En medio de esta tormenta de intrigas, Miguel Ángel Yunes Márquez reaparece. Ya no hay signos de enfermedad, ni excusas. Con la seguridad de quien sabe que en política todo puede ser manipulado, vota “como su conciencia le indica”. Es una jugada sin escrúpulos, sin remordimientos, que demuestra que en el juego del poder, la conciencia es una moneda que puede cambiar de valor según el día y la conveniencia.
Y en pleno remolino de traiciones y lealtades quebradizas, el PRI sorprende al mantenerse como una de las pocas fuerzas aparentemente firmes. Aunque en otros tiempos se les acusaba de ser los maestros de las intrigas, en esta ocasión parecen haber aprendido de sus errores pasados. Sorprendentemente, el PRI ha logrado evitar las fracturas internas que acechan a otros partidos y, hasta ahora, no se han visto traidores visibles en sus filas. Sin embargo, en un juego de poder tan complejo y volátil, queda por ver si esta lealtad interna es genuina o solo otra estrategia de supervivencia en un campo político donde nadie es realmente inmune.
Mientras tanto, en otro rincón del tablero, la figura de Claudia Sheinbaum parece desdibujarse. La futura presidenta, que ha armado un “gabinete sólido y tiene planes interesantes” para el país, se enfrenta a un escenario en el que nadie parece prestarle atención.
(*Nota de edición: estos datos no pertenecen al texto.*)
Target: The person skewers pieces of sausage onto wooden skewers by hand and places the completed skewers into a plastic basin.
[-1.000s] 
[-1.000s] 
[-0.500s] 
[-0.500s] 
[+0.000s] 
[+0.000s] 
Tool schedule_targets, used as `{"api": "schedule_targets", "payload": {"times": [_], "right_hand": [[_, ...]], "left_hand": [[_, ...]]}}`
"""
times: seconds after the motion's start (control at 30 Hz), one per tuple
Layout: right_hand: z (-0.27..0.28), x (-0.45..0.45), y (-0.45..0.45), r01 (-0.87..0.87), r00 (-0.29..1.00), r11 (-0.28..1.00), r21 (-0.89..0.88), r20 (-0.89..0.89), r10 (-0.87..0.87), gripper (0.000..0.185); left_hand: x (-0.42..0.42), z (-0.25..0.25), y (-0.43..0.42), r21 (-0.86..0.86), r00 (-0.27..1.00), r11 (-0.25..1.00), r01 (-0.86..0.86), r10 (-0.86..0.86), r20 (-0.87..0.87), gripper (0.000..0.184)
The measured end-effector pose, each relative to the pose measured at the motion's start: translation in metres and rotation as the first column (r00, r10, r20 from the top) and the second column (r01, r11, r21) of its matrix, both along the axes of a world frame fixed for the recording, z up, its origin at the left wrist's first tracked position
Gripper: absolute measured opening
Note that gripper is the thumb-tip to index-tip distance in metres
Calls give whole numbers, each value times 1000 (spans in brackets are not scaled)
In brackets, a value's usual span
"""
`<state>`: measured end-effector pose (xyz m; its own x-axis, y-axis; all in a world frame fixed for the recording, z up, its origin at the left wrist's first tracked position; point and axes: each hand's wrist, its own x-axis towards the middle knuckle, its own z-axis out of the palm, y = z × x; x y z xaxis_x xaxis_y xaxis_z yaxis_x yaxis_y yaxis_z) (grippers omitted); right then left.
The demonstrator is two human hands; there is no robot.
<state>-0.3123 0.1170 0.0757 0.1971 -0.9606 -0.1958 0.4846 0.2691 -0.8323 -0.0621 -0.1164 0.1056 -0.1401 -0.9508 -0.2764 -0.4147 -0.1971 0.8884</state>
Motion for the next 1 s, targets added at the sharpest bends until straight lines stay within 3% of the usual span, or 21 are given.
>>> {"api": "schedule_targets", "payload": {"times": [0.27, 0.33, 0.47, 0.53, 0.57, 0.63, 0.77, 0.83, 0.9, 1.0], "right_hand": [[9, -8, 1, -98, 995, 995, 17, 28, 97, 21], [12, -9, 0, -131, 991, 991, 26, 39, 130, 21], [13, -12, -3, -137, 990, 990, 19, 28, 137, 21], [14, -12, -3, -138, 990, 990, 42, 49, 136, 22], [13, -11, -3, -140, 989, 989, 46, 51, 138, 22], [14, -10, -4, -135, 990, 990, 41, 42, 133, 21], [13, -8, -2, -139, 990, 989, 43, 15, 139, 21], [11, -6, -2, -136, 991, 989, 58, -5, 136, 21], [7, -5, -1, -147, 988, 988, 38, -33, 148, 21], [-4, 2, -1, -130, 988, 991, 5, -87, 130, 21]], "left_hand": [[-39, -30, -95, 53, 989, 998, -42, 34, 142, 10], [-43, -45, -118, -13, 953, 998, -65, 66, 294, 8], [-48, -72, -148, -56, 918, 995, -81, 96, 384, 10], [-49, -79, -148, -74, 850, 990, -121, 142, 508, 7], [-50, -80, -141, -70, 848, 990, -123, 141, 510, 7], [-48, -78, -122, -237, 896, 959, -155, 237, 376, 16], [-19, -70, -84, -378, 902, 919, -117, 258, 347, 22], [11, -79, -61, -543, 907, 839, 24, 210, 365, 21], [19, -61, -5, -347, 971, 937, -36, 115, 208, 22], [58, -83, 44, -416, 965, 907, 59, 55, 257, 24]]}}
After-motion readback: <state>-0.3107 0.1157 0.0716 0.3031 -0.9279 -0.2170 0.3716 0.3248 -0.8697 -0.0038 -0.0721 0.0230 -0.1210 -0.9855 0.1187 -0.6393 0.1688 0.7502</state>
La reforma judicial, con sus graves implicaciones, ha captado toda la atención. Y, aunque Sheinbaum permanece leal a AMLO, su pasividad empieza a levantar sospechas. ¿Cómo puede ser que, a pocas semanas de asumir el poder, se mantenga al margen de un proyecto que podría hundir el Estado de derecho? Su apoyo incondicional al presidente saliente no solo parece ciego, sino peligroso. En política, como en Game of Thrones, el poder puede cambiar de manos de forma inesperada, y Sheinbaum podría encontrarse heredando un país al borde del caos.
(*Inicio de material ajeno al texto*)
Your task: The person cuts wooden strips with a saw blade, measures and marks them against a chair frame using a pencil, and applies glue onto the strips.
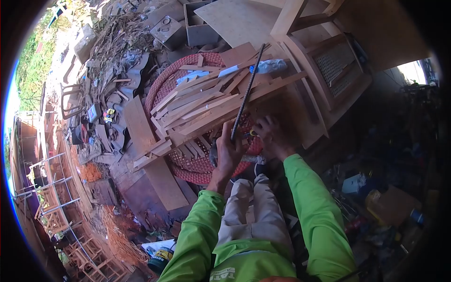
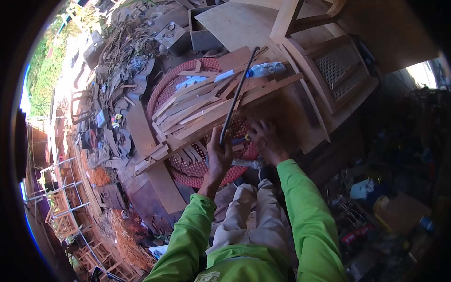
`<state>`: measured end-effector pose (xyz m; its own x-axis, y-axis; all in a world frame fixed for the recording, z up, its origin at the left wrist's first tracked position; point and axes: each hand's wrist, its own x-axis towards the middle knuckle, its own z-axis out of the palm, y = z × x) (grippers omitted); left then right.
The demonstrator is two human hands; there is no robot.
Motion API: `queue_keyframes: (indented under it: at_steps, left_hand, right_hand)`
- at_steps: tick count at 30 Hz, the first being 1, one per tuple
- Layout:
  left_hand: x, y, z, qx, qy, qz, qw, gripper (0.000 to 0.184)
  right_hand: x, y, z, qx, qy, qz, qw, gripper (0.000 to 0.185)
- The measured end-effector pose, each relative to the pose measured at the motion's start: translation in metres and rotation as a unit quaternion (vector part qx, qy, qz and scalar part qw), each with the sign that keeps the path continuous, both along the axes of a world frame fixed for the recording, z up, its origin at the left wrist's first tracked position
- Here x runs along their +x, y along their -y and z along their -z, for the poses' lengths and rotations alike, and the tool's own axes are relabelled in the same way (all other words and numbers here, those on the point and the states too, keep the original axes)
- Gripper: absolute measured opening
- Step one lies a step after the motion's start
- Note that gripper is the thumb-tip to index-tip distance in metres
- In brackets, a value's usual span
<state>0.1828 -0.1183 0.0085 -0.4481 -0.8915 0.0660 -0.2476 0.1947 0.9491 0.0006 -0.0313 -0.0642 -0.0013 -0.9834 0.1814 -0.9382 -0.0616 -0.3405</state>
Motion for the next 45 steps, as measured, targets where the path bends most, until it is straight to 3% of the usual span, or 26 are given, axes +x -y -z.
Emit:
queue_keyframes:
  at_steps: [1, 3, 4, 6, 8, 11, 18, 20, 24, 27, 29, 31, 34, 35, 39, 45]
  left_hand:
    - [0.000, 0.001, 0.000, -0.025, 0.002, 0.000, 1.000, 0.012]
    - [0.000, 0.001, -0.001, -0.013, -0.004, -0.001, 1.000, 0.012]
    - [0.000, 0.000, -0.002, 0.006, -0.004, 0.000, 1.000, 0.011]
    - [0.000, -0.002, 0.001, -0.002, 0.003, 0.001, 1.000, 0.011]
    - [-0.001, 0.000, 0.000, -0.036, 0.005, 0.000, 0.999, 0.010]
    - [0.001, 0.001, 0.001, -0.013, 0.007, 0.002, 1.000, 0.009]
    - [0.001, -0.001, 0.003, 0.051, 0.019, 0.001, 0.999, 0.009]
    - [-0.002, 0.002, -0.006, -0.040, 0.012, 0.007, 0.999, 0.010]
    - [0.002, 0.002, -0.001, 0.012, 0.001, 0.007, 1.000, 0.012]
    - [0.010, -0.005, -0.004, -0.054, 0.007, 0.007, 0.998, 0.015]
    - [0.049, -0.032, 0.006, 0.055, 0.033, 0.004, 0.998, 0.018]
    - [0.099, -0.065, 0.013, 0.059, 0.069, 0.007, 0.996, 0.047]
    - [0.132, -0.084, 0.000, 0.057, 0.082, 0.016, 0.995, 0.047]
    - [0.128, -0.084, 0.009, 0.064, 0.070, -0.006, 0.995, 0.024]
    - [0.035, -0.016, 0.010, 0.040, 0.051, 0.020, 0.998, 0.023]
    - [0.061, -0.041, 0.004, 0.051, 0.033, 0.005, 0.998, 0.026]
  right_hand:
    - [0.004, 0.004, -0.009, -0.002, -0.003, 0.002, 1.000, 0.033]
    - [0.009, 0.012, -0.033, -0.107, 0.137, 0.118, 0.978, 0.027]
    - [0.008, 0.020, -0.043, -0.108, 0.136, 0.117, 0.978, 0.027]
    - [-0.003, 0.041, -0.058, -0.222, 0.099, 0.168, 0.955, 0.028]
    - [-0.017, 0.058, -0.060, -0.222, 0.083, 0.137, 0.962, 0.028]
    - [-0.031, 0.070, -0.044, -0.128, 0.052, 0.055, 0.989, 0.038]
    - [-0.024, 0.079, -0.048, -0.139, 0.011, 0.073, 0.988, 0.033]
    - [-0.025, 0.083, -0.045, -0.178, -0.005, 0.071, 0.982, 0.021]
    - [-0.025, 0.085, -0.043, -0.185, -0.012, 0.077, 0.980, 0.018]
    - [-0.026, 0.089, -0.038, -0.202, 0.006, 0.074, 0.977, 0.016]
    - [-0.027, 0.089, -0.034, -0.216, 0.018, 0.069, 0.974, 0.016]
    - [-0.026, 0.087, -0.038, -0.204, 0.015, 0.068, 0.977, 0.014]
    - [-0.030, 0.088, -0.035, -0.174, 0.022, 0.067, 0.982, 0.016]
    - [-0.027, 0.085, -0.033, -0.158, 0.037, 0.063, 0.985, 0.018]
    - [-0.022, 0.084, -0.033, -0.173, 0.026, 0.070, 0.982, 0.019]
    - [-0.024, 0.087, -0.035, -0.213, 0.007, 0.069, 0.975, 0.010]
Lo que los senadores de Morena y sus aliados no parecen entender es que cuando el Estado de derecho naufraga, nadie, ni siquiera aquellos que hundieron el barco, se salvan. La reforma judicial podría desestabilizar no solo el sistema político, sino las relaciones con América del Norte, y con ello, comprometer la economía del país. El mayor error de este sexenio parece haberse consumado, y las consecuencias podrían ser devastadoras.
En este circo político, cada jugador está atrapado en su propia narrativa de traición, lealtades cambiantes y ambiciones desmedidas. El país, como en las peores tragedias de la historia, parece dirigirse hacia el abismo. Sheinbaum, quien debería ser la protagonista del cambio, se ha convertido en un personaje secundario en su propia historia, atrapada entre la lealtad a un líder y la responsabilidad de un país que se tambalea.
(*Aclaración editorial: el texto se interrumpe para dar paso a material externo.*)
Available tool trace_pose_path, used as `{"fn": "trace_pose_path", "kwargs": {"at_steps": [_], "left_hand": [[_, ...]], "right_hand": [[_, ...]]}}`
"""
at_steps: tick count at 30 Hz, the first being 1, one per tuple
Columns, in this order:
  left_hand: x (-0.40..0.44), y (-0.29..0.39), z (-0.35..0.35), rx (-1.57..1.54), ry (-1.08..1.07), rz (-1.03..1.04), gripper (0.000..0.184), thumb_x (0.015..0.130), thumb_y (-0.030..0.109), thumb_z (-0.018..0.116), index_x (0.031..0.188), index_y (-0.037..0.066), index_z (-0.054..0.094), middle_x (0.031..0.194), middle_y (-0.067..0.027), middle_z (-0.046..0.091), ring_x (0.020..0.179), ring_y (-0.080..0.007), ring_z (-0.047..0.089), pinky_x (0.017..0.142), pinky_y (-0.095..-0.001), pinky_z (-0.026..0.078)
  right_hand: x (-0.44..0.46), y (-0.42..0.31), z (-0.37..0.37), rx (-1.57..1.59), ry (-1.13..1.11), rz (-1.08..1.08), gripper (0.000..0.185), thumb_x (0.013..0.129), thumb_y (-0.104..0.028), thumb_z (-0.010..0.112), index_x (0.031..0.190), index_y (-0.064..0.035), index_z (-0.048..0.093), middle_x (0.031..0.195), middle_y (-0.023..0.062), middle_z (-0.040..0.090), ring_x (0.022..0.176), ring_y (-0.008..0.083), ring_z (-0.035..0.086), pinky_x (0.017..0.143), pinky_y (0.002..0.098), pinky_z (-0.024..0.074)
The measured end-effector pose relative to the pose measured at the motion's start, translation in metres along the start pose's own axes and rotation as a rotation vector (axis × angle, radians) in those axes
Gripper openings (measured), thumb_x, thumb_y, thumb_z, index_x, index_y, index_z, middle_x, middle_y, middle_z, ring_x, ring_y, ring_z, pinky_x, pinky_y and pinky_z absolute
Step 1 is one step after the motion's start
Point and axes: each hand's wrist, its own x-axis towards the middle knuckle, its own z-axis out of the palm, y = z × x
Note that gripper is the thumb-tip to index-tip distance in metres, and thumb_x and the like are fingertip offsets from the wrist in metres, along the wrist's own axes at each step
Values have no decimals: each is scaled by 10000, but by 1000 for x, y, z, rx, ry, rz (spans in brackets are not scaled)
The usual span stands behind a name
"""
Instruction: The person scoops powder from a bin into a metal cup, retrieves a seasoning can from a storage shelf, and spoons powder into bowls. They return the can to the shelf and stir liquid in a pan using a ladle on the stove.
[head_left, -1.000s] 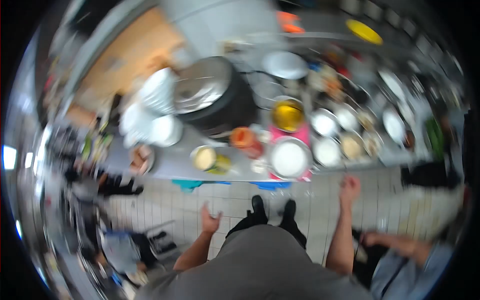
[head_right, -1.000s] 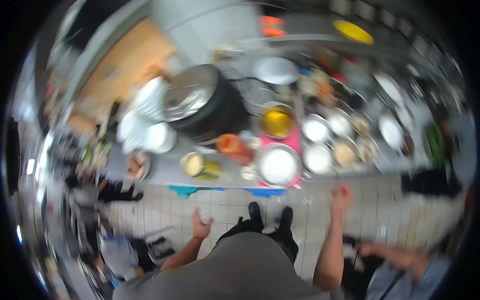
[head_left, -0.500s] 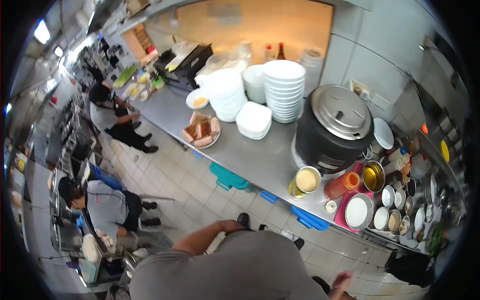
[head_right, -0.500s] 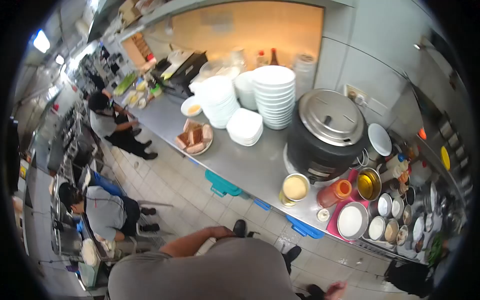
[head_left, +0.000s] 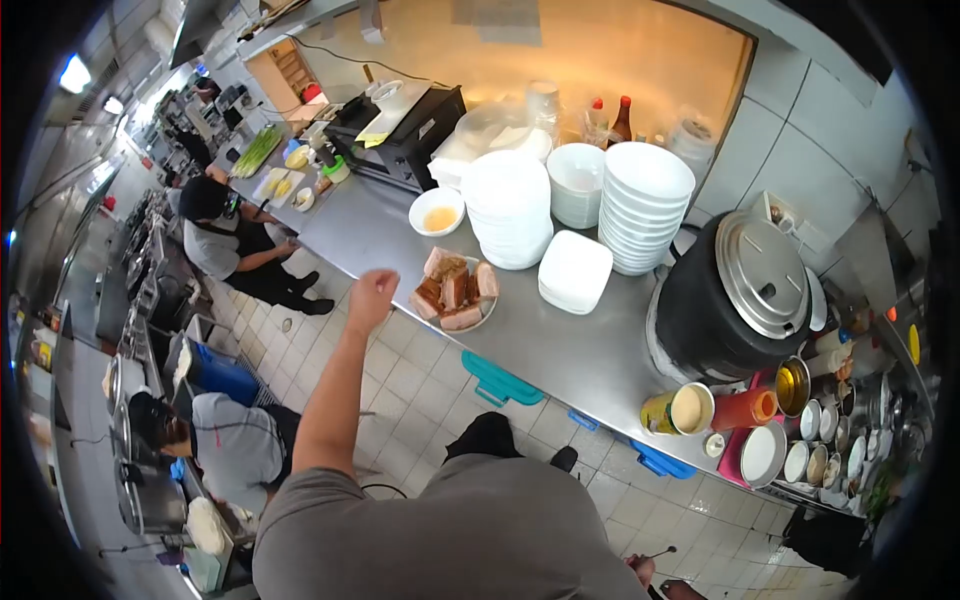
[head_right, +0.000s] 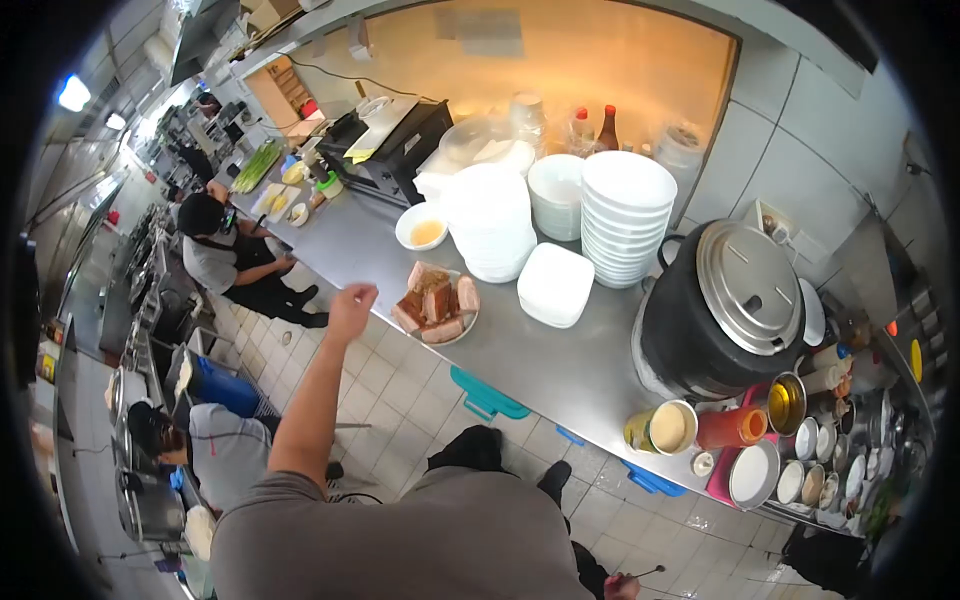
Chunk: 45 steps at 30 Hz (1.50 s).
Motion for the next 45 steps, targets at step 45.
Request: {"fn": "trace_pose_path", "kwargs": {"at_steps": [45], "left_hand": [[330,-108,111,-1612,-421,-200,419,1003,108,592,1414,35,575,1330,-118,680,1270,-294,626,1107,-446,489]], "right_hand": [[-412,158,94,-764,14,137,353,1072,-368,514,1038,-33,622,662,-4,420,518,132,415,448,315,339]]}}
El juego de las sombras sigue su curso, pero al final, como en todo gran drama, nadie escapa de su propia conciencia. Y cuando las luces del Senado se apaguen y los ecos de las votaciones se disipen, los protagonistas de esta historia deberán enfrentarse a la realidad: han jugado con el futuro de una nación, y la historia no los absolverá.